L'URSSAF n'avait pas mis en cause les salariés.
Le contrôle portait sur un soupçon de travail dissimulé. Période 2016 à 2020. Fixation forfaitaire de l'assiette des cotisations et annulation des réductions générales.
Dans la lettre d'observations, l'inspecteur désigne nommément les salariés dont le temps de travail est remis en cause.
Aucun d'eux n'a été appelé à la cause. Ni pendant le contrôle.
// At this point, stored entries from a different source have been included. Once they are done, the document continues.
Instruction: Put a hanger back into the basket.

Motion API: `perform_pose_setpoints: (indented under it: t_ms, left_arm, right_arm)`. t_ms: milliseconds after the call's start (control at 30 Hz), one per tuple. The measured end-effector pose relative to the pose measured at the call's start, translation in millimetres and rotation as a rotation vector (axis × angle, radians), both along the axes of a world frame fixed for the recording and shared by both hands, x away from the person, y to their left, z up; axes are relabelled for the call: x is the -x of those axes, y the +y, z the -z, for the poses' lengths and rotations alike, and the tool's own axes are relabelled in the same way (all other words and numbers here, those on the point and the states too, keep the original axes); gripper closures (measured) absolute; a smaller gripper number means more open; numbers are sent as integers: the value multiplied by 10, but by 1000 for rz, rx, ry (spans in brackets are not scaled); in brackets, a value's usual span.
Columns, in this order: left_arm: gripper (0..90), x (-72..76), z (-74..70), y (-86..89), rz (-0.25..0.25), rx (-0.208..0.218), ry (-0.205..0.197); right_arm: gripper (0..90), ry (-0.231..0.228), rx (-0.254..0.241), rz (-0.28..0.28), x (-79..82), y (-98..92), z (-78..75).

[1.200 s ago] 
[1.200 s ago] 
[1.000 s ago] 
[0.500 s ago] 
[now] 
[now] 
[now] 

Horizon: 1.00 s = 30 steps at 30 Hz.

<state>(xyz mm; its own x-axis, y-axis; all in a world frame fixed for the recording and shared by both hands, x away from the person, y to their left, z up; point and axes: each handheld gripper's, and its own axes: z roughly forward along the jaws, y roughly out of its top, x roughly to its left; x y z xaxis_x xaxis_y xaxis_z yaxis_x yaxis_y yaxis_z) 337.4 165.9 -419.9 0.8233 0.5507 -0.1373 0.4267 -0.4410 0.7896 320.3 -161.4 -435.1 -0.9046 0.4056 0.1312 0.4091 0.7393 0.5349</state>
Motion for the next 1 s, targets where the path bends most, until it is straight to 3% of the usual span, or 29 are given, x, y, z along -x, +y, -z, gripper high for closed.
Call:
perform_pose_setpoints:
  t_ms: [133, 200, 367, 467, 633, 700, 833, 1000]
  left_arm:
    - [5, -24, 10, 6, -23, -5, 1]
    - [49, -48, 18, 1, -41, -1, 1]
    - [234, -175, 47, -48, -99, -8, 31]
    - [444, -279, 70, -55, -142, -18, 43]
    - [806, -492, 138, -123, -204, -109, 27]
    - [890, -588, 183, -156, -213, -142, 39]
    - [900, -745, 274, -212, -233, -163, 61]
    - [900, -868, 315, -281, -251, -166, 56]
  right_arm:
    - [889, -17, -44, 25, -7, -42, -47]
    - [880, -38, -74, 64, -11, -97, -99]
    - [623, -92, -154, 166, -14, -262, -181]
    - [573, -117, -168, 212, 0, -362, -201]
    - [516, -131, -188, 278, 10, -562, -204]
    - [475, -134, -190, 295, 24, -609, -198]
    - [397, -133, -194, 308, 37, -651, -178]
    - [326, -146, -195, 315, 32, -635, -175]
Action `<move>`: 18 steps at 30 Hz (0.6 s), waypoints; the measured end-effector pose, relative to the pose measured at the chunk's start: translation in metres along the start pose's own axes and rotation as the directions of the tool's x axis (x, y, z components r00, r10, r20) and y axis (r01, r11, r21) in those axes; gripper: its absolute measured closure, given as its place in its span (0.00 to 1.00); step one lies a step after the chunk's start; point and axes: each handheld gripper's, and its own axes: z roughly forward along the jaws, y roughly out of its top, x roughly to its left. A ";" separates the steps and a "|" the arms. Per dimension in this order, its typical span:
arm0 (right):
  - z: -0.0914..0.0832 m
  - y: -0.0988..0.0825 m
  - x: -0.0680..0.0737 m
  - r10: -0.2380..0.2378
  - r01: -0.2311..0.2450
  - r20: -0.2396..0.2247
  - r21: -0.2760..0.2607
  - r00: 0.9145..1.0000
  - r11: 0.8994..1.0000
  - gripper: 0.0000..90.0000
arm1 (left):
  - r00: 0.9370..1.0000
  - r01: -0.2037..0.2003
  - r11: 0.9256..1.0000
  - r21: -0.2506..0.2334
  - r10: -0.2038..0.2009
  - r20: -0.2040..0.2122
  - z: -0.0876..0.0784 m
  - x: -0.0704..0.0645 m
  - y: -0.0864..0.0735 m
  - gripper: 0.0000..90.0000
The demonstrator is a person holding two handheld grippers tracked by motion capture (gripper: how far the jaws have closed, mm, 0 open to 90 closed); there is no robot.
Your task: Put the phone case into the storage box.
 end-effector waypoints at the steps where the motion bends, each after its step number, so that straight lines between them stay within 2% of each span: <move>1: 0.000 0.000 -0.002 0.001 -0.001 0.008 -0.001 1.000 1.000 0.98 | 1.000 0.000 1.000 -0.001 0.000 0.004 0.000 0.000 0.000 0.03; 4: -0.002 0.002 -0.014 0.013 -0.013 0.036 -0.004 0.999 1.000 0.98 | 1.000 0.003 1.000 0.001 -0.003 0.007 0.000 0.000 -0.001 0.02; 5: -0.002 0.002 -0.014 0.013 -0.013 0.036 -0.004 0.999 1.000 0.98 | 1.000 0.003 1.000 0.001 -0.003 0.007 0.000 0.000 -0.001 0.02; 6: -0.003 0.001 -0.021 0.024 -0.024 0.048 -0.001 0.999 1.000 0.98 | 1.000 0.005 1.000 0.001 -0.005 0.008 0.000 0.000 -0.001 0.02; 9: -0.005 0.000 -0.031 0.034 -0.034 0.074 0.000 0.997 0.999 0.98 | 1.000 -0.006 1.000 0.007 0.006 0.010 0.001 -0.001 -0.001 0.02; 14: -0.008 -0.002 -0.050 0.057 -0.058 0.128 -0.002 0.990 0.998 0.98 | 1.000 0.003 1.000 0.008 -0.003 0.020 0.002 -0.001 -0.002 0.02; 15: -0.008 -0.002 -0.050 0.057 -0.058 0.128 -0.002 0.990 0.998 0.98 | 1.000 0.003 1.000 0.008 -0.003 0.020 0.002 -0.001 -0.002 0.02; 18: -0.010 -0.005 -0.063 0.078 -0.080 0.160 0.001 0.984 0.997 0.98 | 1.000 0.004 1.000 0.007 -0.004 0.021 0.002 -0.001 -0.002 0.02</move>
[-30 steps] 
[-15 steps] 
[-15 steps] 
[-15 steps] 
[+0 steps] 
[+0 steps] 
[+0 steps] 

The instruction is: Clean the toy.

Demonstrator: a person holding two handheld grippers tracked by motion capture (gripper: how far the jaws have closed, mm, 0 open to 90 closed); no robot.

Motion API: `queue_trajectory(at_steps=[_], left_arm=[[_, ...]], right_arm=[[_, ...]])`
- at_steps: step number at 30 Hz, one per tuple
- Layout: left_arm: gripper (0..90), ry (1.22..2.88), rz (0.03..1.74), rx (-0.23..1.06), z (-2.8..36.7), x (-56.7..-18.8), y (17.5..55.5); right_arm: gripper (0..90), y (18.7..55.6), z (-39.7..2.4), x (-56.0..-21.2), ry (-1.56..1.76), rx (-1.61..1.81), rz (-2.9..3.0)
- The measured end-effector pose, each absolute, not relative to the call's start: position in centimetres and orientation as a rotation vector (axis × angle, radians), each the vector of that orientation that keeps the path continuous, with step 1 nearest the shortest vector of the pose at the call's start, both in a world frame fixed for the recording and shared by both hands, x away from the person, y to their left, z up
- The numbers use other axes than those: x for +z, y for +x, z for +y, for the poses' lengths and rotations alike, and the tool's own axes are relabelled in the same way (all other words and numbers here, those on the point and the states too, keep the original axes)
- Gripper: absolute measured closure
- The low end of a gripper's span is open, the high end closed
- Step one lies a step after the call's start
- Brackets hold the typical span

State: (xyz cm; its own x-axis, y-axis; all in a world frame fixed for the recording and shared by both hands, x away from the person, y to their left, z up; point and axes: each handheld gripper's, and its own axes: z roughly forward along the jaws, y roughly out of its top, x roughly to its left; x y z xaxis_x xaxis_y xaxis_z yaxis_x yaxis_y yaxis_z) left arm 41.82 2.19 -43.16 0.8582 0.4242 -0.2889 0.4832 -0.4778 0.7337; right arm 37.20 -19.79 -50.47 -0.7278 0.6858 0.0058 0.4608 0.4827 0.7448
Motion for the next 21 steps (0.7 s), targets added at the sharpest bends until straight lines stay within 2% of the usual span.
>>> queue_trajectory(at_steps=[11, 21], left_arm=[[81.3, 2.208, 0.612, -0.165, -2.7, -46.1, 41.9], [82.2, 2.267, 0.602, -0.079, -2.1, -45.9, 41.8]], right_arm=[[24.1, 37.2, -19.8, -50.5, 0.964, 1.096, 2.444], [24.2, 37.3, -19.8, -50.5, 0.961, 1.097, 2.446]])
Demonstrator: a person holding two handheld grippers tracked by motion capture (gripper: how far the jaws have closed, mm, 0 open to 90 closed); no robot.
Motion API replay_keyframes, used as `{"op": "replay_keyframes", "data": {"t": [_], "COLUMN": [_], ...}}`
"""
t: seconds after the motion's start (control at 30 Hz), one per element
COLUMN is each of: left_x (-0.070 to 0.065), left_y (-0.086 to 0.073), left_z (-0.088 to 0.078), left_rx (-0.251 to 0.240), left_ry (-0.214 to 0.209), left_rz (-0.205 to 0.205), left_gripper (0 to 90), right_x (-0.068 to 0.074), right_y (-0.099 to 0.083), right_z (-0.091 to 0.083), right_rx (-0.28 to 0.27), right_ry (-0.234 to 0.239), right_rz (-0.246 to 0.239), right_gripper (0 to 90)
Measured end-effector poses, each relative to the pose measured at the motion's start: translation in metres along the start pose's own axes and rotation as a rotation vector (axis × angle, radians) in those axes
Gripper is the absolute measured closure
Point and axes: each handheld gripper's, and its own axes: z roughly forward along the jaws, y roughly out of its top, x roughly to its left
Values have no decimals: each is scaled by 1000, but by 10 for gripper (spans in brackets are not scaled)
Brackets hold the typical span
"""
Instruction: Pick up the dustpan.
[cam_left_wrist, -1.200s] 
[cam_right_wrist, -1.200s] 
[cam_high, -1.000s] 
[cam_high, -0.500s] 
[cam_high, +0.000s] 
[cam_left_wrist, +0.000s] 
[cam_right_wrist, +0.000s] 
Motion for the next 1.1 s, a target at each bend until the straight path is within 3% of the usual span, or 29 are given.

Ni au cours du contentieux.
L'URSSAF soutenait ne pas avoir à le faire — selon elle, la mise en cause ne s'impose qu'en cas de conflit d'affiliation ou de requalification de contrat.
Le Tribunal judiciaire de Marseille a rejeté la distinction (9 avril 2026, 23/00296).
LE PRINCIPE EST PLUS LARGE. Dès lors que le litige porte sur le statut social des travailleurs ou sur l'assiette des cotisations, leur mise en cause est nécessaire.
Fondement : article 14 du code de procédure civile, tel qu'interprété par la Cour de cassation le 9 mars 2017 (2e Civ., n° 16-11.535).
Conséquence : annulation des deux chefs de redressement. Annulation de la mise en demeure. URSSAF condamnée aux dépens.
Le vice n'était pas sur le fond. Il était dans la procédure.
Il suffisait de le soulever.
Principe posé par la Cour de cassation le 9 mars 2017 (2e Civ., n° 16-11.535 et 16-11.536, Bull. 2017, II, n° 54) : nul ne peut être jugé sans avoir été entendu ou appelé. Lorsque le litige porte sur la qualification des relations de travail ou sur l'assiette des cotisations, les salariés concernés doivent être appelés à la cause. Principe confirmé depuis (Cass. 2e Civ., 7 avril 2022, n° 20-21.622 ; Cass. 2e Civ., 22 juin 2023, n° 21-17.232).
Le défaut de mise en cause reste un levier largement sous-utilisé en contestation URSSAF.